What this task involves
When the word "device" shows up in a line of the data below, copy that whole line.
━━━━━ Records for the task ━━━━━
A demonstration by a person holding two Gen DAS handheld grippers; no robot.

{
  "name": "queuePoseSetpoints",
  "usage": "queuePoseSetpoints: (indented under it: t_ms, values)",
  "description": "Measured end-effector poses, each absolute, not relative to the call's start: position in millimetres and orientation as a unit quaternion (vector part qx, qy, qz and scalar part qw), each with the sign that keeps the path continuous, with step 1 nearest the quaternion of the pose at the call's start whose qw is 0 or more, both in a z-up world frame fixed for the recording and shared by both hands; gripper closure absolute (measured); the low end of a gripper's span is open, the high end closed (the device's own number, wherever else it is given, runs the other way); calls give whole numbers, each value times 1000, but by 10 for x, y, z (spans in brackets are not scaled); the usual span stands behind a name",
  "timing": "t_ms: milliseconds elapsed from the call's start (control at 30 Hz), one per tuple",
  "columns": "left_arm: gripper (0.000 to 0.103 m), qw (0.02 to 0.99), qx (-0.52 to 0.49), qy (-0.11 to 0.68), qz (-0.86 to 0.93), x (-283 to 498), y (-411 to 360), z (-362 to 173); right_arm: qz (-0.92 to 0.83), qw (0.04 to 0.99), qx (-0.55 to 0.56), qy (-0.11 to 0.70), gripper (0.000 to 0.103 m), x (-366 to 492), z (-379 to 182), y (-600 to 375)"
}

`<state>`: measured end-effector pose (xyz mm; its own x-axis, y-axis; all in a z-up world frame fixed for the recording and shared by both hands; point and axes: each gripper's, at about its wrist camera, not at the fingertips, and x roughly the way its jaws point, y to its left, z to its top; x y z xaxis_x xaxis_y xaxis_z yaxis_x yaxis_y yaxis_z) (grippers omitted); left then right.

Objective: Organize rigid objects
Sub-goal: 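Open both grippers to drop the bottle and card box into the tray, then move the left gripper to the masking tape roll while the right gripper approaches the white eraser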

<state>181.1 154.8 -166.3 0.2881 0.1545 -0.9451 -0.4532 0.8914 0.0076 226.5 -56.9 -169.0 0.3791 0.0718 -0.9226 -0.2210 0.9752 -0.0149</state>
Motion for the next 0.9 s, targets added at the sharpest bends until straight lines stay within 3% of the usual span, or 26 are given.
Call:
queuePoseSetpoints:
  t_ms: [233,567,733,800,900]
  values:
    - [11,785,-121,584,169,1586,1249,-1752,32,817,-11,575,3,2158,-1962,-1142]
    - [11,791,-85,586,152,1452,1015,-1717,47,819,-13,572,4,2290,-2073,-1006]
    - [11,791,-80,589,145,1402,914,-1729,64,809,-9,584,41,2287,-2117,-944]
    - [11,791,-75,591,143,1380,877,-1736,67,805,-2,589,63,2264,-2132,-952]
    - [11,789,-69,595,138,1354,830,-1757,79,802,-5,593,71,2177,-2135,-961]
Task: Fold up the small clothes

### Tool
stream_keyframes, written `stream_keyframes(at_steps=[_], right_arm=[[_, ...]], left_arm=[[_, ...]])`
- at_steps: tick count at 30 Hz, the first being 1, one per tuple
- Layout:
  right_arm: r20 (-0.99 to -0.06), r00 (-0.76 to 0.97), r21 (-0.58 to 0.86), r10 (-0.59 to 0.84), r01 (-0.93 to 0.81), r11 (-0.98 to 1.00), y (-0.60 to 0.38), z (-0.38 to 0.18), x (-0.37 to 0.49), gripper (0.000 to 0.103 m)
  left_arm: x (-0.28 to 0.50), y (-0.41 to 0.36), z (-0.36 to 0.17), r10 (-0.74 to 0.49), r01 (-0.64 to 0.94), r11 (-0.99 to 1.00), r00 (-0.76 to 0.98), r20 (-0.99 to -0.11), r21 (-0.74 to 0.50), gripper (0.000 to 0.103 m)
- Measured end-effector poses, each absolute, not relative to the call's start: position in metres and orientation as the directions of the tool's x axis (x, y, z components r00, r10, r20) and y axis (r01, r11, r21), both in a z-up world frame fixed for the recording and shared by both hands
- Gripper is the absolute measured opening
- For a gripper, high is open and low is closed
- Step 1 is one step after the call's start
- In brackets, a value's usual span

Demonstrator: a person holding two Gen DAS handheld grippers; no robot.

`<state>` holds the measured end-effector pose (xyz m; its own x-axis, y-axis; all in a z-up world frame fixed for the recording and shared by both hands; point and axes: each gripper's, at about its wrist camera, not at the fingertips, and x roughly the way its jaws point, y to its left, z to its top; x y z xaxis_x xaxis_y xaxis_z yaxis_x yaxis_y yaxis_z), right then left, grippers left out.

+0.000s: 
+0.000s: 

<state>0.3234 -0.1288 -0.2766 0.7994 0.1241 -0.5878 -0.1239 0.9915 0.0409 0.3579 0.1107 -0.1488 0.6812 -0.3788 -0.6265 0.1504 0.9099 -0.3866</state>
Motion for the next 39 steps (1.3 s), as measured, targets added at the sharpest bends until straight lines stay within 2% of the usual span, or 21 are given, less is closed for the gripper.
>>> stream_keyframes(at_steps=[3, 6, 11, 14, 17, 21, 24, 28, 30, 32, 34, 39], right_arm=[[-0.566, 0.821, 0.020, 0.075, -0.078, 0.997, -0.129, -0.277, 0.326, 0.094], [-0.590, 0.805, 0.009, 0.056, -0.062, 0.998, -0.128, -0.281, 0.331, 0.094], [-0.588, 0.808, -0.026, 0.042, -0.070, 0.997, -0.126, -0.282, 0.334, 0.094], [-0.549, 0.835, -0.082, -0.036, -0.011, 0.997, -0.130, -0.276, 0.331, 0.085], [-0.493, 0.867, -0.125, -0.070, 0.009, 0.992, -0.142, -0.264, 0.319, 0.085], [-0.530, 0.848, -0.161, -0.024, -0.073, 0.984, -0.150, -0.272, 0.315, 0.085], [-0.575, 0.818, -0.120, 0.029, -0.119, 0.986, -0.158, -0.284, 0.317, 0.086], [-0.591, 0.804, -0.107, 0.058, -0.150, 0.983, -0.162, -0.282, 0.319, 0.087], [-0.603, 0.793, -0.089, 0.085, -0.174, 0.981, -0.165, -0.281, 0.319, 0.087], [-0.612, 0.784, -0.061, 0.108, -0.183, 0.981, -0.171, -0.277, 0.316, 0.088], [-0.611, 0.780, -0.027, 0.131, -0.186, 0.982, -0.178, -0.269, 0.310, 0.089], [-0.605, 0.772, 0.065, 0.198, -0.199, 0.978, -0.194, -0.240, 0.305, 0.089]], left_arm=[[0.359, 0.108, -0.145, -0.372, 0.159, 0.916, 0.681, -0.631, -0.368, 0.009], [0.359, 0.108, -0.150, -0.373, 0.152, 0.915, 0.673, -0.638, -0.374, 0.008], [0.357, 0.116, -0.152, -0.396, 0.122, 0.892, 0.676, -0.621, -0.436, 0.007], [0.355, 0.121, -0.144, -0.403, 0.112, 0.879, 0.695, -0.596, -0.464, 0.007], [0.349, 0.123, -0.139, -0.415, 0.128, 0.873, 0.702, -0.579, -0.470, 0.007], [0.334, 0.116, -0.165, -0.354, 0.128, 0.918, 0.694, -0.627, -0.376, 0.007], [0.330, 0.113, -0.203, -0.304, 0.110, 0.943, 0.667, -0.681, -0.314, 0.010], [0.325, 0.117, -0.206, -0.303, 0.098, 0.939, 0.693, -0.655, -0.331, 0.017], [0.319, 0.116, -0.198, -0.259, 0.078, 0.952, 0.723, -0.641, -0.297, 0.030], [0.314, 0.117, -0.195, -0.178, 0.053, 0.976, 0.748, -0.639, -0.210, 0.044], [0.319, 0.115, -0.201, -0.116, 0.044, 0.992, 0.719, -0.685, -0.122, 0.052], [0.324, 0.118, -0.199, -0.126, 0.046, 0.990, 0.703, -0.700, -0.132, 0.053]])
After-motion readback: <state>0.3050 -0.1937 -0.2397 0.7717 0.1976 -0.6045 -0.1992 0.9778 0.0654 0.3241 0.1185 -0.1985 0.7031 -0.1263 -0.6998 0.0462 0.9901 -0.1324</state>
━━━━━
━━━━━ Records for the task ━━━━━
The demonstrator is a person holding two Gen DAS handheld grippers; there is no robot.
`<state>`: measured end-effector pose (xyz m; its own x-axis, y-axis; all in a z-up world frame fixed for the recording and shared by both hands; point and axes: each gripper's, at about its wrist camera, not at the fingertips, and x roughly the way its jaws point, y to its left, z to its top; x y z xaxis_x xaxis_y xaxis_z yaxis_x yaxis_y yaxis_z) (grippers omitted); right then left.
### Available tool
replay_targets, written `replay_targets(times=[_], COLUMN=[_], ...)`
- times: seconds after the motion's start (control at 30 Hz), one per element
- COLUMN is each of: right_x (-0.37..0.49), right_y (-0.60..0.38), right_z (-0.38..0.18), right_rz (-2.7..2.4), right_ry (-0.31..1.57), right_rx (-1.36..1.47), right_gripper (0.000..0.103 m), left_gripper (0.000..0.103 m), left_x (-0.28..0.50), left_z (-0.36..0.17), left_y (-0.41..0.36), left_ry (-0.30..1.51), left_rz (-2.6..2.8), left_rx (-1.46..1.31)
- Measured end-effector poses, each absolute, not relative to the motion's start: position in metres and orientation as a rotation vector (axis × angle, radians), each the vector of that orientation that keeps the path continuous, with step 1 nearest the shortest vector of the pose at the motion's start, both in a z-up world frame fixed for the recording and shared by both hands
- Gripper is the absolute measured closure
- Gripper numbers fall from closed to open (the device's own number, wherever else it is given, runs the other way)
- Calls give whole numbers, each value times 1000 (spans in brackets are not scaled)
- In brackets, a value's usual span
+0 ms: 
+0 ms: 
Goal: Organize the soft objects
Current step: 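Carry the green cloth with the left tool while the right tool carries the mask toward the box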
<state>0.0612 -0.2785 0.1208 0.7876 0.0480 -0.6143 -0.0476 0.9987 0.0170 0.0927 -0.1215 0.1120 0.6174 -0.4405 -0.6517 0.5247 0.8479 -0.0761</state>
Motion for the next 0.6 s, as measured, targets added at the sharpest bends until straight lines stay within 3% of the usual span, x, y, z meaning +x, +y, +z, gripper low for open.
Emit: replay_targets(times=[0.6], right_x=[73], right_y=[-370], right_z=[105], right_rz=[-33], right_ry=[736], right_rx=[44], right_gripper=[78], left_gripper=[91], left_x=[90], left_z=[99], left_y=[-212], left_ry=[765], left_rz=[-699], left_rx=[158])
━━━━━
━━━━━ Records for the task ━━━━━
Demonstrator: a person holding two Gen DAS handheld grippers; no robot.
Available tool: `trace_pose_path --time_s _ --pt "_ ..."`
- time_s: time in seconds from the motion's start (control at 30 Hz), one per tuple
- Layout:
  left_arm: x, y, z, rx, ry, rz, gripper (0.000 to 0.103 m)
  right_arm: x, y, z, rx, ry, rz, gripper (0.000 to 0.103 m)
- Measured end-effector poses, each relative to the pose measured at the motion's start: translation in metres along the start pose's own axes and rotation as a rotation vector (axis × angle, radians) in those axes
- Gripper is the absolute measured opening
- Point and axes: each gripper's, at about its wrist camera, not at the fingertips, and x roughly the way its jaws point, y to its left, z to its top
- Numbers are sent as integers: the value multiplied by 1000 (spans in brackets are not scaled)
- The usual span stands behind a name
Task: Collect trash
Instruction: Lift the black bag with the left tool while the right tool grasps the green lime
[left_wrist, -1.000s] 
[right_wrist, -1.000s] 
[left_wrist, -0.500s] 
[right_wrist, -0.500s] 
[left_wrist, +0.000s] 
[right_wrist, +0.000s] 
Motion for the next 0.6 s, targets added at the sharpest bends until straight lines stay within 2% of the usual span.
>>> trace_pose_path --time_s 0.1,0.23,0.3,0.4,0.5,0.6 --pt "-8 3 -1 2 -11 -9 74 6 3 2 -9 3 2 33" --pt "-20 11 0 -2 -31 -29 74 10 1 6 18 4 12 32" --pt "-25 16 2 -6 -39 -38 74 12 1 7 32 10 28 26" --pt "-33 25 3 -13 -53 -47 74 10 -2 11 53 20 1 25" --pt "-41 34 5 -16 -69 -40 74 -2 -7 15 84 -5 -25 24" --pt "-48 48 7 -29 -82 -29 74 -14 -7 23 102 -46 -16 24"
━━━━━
Result of the exercise
  "description": "Measured end-effector poses, each absolute, not relative to the call's start: position in millimetres and orientation as a unit quaternion (vector part qx, qy, qz and scalar part qw), each with the sign that keeps the path continuous, with step 1 nearest the quaternion of the pose at the call's start whose qw is 0 or more, both in a z-up world frame fixed for the recording and shared by both hands; gripper closure absolute (measured); the low end of a gripper's span is open, the high end closed (the device's own number, wherever else it is given, runs the other way); calls give whole numbers, each value times 1000, but by 10 for x, y, z (spans in brackets are not scaled); the usual span stands behind a name",
- Gripper numbers fall from closed to open (the device's own number, wherever else it is given, runs the other way)

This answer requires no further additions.